* **What needs to be done**: Across the records below, report how many lines include the word "please", stating the number alone.

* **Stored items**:

☆ ☆ ☆ ☆ ☆ ☆ ☆

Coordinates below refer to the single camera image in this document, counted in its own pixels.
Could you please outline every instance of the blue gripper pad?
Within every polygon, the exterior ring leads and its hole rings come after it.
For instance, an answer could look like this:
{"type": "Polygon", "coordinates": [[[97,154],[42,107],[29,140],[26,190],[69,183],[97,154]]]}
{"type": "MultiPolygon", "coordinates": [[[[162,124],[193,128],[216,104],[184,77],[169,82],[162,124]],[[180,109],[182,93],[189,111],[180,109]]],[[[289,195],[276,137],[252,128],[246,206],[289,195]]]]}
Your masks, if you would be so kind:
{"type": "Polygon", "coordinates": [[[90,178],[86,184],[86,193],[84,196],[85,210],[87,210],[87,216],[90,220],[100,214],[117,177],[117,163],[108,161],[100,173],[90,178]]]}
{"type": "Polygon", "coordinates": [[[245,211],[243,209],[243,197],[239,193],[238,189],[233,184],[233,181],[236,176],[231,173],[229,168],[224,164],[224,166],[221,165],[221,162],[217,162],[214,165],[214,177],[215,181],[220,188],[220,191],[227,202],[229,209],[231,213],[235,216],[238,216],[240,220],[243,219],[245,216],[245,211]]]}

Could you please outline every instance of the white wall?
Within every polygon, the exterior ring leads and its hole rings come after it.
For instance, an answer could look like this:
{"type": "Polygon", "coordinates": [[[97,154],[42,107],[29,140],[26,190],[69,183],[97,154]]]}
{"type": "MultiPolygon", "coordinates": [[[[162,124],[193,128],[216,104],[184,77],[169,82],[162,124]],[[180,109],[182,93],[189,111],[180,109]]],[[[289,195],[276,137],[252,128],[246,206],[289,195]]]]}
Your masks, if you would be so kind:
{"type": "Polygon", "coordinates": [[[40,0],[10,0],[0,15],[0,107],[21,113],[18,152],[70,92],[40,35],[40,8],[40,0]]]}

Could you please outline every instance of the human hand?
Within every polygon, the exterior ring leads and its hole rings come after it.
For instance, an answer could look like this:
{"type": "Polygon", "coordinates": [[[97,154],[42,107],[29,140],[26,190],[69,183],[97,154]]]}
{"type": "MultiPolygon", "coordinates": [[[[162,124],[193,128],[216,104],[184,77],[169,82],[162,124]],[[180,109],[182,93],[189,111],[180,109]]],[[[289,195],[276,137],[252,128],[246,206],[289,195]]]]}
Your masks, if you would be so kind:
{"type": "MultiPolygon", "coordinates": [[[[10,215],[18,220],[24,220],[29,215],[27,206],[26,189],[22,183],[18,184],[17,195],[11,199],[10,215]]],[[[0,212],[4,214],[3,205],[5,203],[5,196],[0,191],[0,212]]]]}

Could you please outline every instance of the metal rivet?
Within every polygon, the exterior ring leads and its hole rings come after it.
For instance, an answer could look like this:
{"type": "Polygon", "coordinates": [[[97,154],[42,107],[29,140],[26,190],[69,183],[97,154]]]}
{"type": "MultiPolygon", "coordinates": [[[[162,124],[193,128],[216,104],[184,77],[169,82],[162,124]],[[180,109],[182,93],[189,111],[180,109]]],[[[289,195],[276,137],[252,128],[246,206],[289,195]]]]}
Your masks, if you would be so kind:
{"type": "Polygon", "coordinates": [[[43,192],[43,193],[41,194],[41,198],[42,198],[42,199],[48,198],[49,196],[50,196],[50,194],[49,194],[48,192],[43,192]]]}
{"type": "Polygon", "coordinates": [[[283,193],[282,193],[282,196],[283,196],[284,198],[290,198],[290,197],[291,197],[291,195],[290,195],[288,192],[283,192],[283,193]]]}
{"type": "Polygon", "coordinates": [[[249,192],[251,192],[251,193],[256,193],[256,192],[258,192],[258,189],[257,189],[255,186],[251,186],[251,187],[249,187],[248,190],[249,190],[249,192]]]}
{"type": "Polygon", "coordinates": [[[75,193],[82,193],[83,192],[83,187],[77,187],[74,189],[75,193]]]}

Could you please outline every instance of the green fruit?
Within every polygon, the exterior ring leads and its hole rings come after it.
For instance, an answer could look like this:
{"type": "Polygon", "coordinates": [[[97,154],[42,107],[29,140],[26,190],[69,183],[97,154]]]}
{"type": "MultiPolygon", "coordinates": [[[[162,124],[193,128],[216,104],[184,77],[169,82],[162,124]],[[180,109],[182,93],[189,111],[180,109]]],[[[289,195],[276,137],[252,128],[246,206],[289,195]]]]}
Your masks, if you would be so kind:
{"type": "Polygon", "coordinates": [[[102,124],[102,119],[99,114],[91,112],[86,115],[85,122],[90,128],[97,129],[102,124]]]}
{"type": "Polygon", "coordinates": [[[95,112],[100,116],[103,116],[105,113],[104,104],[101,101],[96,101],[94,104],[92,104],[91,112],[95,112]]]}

☆ ☆ ☆ ☆ ☆ ☆ ☆

* **Result for this task**: 5